Try it: Could you set down exactly the lines of the data below, starting at the one that holds "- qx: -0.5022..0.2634" and ending at the one that holds "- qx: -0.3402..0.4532", both included, and only those?

[Data excerpts]
____________________
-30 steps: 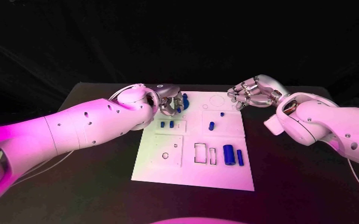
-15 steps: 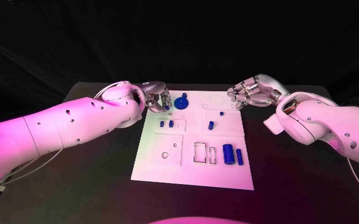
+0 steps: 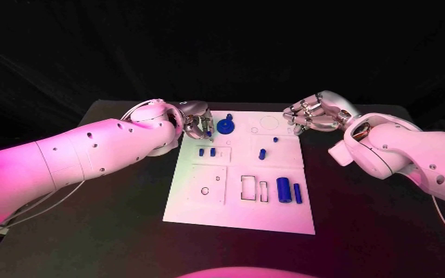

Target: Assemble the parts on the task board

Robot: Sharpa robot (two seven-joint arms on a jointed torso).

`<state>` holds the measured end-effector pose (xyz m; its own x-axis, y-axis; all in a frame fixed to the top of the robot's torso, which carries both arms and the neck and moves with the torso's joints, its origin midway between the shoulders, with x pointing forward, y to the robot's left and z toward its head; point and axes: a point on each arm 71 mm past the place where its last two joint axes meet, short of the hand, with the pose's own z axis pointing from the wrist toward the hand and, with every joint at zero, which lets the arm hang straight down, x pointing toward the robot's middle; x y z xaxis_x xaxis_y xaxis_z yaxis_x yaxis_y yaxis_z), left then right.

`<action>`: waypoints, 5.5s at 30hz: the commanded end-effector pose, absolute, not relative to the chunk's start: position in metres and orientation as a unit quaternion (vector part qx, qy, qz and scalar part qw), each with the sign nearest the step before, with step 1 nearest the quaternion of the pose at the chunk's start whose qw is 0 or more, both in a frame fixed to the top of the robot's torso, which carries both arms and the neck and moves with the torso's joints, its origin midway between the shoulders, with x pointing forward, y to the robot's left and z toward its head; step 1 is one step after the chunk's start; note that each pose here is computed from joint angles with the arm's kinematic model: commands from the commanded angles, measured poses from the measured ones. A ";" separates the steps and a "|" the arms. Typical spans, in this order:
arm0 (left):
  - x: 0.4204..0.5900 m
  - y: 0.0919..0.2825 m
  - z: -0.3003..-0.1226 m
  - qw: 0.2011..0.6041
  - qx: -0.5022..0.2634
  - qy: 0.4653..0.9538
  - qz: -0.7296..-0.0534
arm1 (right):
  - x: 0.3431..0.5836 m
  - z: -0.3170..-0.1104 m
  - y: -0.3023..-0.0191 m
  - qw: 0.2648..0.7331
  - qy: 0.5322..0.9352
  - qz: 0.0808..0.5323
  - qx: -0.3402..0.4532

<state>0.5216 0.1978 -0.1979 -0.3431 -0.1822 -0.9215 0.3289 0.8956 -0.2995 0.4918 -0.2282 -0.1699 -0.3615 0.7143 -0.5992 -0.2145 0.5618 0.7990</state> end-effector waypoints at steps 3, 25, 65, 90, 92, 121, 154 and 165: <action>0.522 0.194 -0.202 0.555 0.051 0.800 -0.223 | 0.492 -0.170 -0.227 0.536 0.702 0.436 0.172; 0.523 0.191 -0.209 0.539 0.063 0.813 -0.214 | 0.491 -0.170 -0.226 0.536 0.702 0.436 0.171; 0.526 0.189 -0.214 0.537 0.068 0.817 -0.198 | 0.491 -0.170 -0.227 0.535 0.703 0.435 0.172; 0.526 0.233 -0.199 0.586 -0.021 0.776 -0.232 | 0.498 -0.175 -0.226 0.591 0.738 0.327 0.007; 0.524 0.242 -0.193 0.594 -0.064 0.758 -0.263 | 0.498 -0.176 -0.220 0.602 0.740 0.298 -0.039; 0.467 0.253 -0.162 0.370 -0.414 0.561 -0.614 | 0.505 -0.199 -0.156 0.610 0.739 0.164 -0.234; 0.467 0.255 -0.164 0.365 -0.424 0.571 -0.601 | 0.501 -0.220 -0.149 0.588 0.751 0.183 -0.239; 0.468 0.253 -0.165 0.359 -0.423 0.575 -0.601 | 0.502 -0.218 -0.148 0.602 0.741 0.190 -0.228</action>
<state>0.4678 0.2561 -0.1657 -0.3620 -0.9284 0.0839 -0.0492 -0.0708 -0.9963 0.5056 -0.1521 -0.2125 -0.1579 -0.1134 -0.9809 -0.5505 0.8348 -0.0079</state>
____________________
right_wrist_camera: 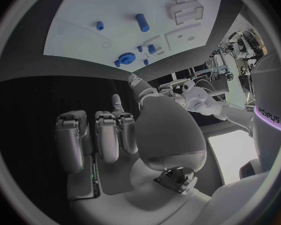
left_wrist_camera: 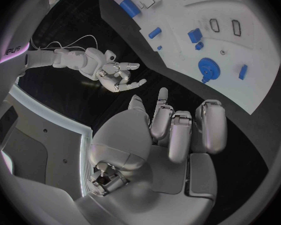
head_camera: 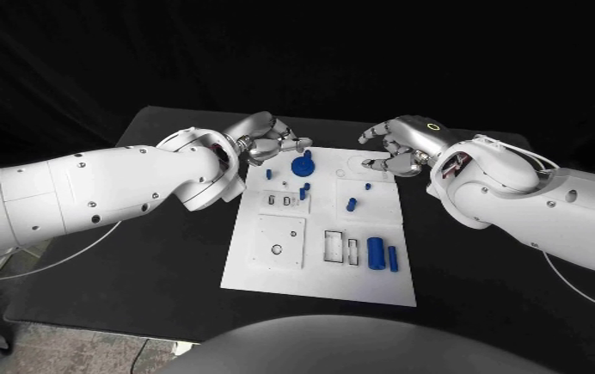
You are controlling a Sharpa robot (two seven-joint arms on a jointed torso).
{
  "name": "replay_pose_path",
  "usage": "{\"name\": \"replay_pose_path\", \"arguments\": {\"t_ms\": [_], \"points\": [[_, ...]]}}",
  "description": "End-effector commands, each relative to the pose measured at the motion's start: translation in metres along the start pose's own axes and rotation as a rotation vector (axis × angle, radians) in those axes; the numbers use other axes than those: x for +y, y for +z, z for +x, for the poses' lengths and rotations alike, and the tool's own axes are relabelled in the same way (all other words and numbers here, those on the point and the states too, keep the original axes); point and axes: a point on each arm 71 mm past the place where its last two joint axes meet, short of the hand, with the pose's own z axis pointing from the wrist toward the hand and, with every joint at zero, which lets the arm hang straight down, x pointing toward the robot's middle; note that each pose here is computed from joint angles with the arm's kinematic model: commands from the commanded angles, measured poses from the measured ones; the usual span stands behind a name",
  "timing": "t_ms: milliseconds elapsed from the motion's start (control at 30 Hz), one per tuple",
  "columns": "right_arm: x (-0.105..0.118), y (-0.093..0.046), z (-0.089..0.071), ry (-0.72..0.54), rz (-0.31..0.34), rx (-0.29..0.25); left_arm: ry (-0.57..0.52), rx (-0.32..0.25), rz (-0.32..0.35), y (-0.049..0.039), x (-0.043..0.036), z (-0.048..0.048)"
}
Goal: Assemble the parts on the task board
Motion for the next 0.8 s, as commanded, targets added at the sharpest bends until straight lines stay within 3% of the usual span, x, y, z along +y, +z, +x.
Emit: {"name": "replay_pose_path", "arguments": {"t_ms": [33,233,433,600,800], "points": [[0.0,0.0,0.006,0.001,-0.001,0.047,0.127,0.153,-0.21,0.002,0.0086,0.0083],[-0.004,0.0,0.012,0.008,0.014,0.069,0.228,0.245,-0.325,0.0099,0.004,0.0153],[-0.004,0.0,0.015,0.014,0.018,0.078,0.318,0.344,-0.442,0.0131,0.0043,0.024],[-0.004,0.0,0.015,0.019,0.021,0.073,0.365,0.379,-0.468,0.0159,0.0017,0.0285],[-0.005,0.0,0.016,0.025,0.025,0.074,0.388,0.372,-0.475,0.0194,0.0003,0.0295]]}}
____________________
Solution to this problem:
  - qx: -0.5022..0.2634
  - qy: 0.4653..0.9538
  - qz: -0.7296..-0.0534
arm1 (right):
  - x: 0.3431..0.5836 m
  - z: -0.3170..-0.1104 m
  - y: -0.3023..-0.0191 m
  - qw: 0.2648..0.7331
  - qy: 0.5322..0.9352
  - qz: 0.0808..0.5323
  - qx: -0.3402..0.4532

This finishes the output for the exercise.